─── Information provided ───

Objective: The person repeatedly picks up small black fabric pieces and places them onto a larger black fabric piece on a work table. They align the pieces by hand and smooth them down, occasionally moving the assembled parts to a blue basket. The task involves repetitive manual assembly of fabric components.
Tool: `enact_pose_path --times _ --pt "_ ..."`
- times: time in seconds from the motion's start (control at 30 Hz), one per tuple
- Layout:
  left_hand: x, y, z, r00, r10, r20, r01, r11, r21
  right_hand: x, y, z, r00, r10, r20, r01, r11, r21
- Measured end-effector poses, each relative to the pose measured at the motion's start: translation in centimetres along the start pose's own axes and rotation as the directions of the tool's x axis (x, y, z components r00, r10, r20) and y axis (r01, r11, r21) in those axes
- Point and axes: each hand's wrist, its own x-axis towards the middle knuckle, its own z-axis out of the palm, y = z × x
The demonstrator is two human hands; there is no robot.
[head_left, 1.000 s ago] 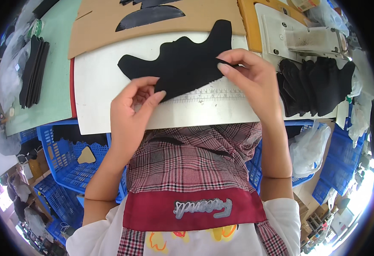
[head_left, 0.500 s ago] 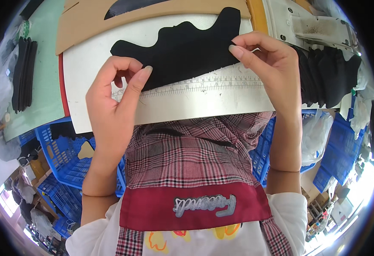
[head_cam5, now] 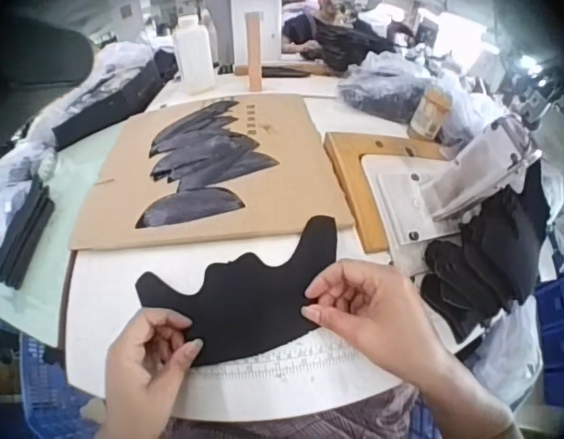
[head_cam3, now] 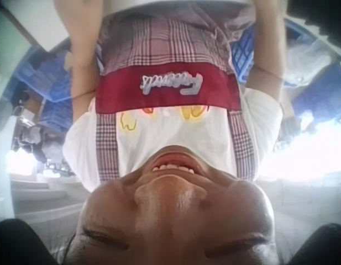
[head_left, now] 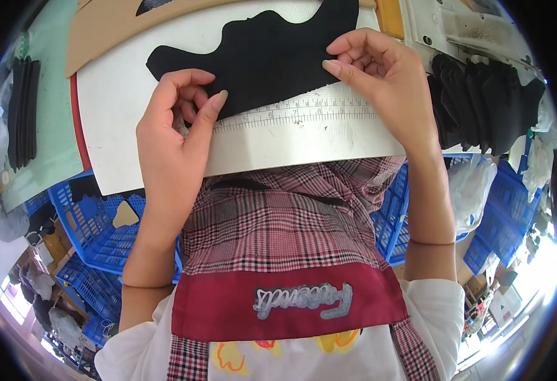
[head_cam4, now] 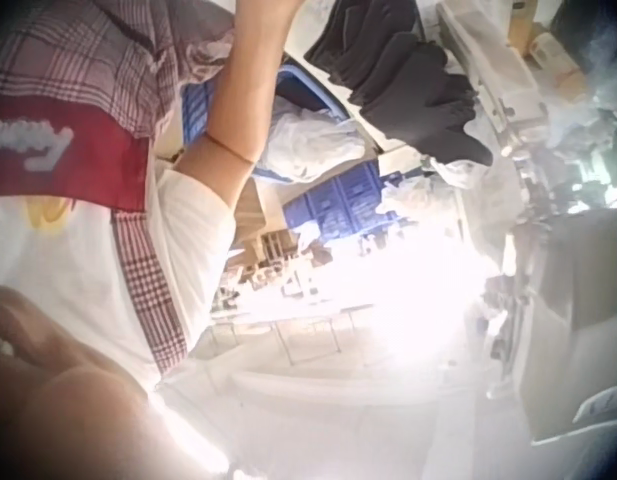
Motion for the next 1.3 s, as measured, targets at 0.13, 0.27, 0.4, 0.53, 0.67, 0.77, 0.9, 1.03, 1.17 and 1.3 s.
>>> enact_pose_path --times 0.13,0.27,0.4,0.53,0.67,0.77,0.9,1.03,1.17,1.3 --pt "0.0 0.0 0.2 1.000 0.001 -0.013 0.000 1.000 0.008 0.0 -0.6 -0.3 0.996 0.069 0.054 -0.065 0.996 -0.067" --pt "0.0 -0.2 0.3 1.000 0.006 -0.018 -0.006 1.000 0.014 0.0 -0.6 -0.4 0.998 0.031 0.057 -0.025 0.994 -0.105" --pt "0.0 -0.2 0.3 1.000 0.010 -0.015 -0.009 1.000 0.026 0.0 -0.5 -0.4 0.998 0.036 0.055 -0.030 0.995 -0.099" --pt "0.0 -0.2 0.3 0.999 0.029 -0.023 -0.028 0.999 0.040 0.0 -0.7 -0.3 0.998 0.045 0.051 -0.038 0.991 -0.128" --pt "0.0 -0.3 0.4 0.998 0.046 -0.032 -0.044 0.996 0.073 0.0 -0.6 -0.3 0.999 0.008 0.050 -0.002 0.994 -0.114" --pt "-0.1 -0.3 0.5 0.998 0.038 -0.043 -0.035 0.996 0.077 -0.1 -0.5 -0.3 0.999 -0.003 0.046 0.007 0.995 -0.103" --pt "0.0 -0.4 0.7 0.998 0.045 -0.052 -0.040 0.995 0.090 -0.1 -0.6 -0.3 0.999 -0.016 0.034 0.020 0.990 -0.138" --pt "0.0 -0.4 0.8 0.998 0.039 -0.054 -0.034 0.995 0.098 -0.3 -0.6 0.0 1.000 -0.014 0.006 0.015 0.989 -0.148" --pt "-0.2 -0.3 0.9 0.997 0.039 -0.062 -0.033 0.995 0.098 -0.4 -1.0 0.3 0.998 -0.057 -0.027 0.050 0.973 -0.226" --pt "-0.2 -0.3 1.0 0.974 0.199 -0.111 -0.156 0.938 0.311 -0.4 -0.6 0.3 0.993 -0.112 -0.033 0.097 0.949 -0.299"
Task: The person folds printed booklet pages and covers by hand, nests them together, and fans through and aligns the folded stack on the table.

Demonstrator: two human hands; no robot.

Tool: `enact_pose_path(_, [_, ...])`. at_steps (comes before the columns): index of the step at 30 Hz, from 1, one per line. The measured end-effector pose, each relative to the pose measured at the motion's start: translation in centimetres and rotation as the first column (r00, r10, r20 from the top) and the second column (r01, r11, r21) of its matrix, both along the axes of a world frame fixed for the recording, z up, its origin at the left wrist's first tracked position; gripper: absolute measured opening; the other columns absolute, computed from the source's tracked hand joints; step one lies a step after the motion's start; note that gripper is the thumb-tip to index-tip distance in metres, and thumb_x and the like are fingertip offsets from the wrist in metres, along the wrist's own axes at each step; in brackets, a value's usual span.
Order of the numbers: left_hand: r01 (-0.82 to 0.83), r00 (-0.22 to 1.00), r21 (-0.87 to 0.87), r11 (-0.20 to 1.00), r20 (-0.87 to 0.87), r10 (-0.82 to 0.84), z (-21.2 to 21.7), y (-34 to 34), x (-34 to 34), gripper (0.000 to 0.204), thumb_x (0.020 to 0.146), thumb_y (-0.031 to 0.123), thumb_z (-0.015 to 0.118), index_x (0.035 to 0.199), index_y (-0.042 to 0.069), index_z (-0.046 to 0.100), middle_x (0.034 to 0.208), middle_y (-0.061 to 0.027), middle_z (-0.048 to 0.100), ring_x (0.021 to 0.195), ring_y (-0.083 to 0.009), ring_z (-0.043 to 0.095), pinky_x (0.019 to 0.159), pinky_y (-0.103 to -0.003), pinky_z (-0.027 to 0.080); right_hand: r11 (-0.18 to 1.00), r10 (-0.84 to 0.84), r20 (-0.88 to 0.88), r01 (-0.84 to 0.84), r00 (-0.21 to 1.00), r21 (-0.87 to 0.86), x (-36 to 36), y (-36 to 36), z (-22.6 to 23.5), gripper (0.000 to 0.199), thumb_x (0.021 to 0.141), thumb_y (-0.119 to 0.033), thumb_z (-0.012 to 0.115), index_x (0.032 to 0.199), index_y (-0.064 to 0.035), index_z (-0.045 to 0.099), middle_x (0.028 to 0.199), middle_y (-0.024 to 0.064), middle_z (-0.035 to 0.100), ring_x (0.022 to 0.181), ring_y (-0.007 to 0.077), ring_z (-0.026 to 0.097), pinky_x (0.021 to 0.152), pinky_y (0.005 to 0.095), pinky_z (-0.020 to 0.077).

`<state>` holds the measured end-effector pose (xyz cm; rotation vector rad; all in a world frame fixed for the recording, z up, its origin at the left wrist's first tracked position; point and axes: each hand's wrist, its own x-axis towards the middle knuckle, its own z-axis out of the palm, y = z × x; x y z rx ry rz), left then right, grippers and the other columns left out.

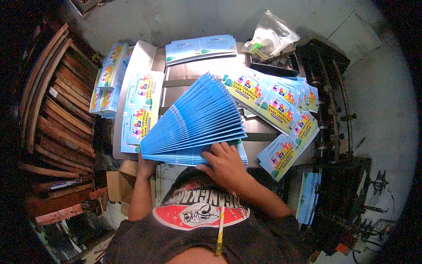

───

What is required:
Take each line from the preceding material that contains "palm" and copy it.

Answer to the exercise:
- Point and axes: each hand's wrist, its own x-axis towards the middle knuckle, its own z-axis out of the palm, y = z × x
`<state>` holds the measured end-effector pose (xyz cm; rotation vector rad; all in a world frame fixed for the recording, z up, its origin at the left wrist's first tracked position; point and axes: each hand's wrist, its own x-axis towards the middle knuckle, its own z-axis out of the palm, y = z × x; x y z rx ry rz), left then right, grippers and the other columns left out.

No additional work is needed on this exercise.